J.P. Morgan, Barclays, BofA Securities, Truist Securities and Wells Fargo Securities are acting as joint book-running managers for the offering of the Notes.

This offering is being made pursuant to an effective shelf registration statement and prospectus and a related preliminary prospectus supplement filed by the Company with the Securities and Exchange Commission (the "SEC"). Before you invest, you should read the prospectus and the related preliminary prospectus supplement, the registration statement and other documents that Centene has filed with the SEC for more complete information about Centene and this offering.

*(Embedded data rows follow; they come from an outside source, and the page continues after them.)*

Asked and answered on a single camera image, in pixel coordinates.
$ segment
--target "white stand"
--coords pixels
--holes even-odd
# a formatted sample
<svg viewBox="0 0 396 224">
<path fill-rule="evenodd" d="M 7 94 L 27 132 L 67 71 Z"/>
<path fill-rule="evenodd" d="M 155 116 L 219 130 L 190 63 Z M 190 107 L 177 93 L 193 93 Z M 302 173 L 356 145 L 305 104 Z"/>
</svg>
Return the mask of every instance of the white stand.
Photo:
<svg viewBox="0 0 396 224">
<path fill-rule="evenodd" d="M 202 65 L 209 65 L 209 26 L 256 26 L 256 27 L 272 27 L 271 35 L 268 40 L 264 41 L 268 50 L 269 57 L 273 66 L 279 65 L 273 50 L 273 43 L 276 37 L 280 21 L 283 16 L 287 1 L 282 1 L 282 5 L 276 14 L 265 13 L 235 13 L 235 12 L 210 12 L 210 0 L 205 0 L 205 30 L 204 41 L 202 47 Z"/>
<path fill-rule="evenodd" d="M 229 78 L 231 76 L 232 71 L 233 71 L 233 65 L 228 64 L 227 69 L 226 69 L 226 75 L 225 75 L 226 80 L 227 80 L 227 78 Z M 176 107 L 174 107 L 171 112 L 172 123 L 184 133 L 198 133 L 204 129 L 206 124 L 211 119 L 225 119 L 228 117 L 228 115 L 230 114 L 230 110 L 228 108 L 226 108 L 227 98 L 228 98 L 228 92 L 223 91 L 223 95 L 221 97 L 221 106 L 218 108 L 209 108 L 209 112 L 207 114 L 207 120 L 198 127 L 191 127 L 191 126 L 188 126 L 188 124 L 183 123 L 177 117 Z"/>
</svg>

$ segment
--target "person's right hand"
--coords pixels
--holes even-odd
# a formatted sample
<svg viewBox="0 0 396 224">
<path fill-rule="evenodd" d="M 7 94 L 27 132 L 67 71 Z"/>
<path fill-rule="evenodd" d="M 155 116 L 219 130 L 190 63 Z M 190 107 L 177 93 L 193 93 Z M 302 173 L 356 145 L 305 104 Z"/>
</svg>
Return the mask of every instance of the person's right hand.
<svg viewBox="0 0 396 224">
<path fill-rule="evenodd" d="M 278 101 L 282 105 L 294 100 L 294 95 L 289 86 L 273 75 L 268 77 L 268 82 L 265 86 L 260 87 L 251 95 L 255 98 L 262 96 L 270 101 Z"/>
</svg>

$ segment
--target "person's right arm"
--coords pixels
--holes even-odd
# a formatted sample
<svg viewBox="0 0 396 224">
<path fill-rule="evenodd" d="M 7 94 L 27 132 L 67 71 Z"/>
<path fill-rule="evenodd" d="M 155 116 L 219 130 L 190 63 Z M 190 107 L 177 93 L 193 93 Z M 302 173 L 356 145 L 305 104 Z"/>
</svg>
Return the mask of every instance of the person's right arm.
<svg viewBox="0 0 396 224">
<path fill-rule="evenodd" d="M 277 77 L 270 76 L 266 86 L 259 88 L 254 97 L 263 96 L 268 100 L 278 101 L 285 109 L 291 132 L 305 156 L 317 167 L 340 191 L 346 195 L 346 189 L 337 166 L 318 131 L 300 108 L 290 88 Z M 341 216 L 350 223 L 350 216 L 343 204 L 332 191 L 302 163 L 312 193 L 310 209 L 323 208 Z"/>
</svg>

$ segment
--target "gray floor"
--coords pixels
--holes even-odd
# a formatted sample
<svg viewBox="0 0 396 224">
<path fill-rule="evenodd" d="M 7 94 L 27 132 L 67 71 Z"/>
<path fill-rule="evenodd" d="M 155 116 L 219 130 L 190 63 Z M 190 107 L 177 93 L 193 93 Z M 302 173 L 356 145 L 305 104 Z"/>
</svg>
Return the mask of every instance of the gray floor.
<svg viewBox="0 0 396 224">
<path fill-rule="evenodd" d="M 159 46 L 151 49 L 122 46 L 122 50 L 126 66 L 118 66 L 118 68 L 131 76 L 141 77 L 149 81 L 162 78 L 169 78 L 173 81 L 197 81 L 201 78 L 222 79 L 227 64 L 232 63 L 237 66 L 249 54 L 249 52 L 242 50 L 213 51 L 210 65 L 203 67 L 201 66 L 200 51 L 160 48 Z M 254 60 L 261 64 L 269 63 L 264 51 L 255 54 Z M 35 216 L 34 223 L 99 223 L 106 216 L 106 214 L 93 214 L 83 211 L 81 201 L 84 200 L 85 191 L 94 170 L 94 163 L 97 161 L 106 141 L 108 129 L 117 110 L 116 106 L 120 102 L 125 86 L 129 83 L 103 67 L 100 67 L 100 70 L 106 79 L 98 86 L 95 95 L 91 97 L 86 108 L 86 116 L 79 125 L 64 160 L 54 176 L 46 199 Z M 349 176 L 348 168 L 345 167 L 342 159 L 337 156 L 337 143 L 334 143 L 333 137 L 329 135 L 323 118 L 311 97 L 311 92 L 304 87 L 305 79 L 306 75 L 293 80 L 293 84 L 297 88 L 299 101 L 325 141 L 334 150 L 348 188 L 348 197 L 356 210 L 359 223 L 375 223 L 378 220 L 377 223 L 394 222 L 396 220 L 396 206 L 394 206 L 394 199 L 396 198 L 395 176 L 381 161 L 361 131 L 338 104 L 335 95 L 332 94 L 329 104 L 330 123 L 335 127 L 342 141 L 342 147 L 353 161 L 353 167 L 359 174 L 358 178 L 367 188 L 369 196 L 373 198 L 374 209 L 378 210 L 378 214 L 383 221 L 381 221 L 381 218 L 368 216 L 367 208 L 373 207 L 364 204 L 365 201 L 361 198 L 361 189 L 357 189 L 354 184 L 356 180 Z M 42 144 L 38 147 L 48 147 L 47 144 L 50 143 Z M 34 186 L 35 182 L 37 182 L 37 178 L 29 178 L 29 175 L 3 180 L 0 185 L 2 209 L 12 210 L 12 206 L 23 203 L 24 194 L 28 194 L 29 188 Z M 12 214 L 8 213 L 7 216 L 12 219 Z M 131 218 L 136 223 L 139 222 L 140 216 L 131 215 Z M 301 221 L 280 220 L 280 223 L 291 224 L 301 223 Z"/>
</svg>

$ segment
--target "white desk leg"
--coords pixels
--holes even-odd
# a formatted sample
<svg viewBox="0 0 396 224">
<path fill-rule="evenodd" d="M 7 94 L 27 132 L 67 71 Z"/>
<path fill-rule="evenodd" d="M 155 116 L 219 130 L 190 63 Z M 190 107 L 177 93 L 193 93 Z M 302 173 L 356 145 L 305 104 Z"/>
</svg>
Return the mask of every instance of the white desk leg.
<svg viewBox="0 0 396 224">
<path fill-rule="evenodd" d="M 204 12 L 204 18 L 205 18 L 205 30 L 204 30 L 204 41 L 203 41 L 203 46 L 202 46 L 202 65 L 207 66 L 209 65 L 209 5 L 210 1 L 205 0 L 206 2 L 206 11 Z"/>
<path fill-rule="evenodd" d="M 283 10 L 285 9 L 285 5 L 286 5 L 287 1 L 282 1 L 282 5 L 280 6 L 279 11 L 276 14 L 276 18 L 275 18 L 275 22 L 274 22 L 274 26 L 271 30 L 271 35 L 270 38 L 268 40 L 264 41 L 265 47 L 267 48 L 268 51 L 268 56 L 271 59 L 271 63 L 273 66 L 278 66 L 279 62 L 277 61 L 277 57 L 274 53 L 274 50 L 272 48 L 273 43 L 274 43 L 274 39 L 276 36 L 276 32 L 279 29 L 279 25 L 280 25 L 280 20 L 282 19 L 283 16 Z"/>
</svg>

Copies of the prospectus supplement and related prospectuses for this offering can be obtained from J.P. Morgan Securities LLC, c/o Broadridge Financial Solutions, 1155 Long Island Avenue, Edgewood, NY 11717 or by calling +1 (866) 803-9204; from Barclays Capital Inc., c/o Broadridge Financial Solutions, 1155 Long Island Avenue, Edgewood, NY 11717, by email at [email protected], or by calling (888) 603-5847; from BofA Securities, Inc., NC1-004-03-43, 200 North College Street, 3rd floor, Charlotte, NC 28255-0001, Attn: Prospectus Department or by email at [email protected]; from Truist Securities by email at [email protected]; and from Wells Fargo Securities, LLC, 550 S. Tryon Street, 5th Floor, Charlotte, North Carolina 28202, Attention: Leveraged Syndicate.

This press release is neither an offer to purchase nor a solicitation of an offer to buy any securities, including the Notes. There shall not be any sale of the securities described herein in any state or other jurisdiction in which such offer, solicitation or sale would be unlawful prior to registration or qualification under the securities laws of any such state or other jurisdiction.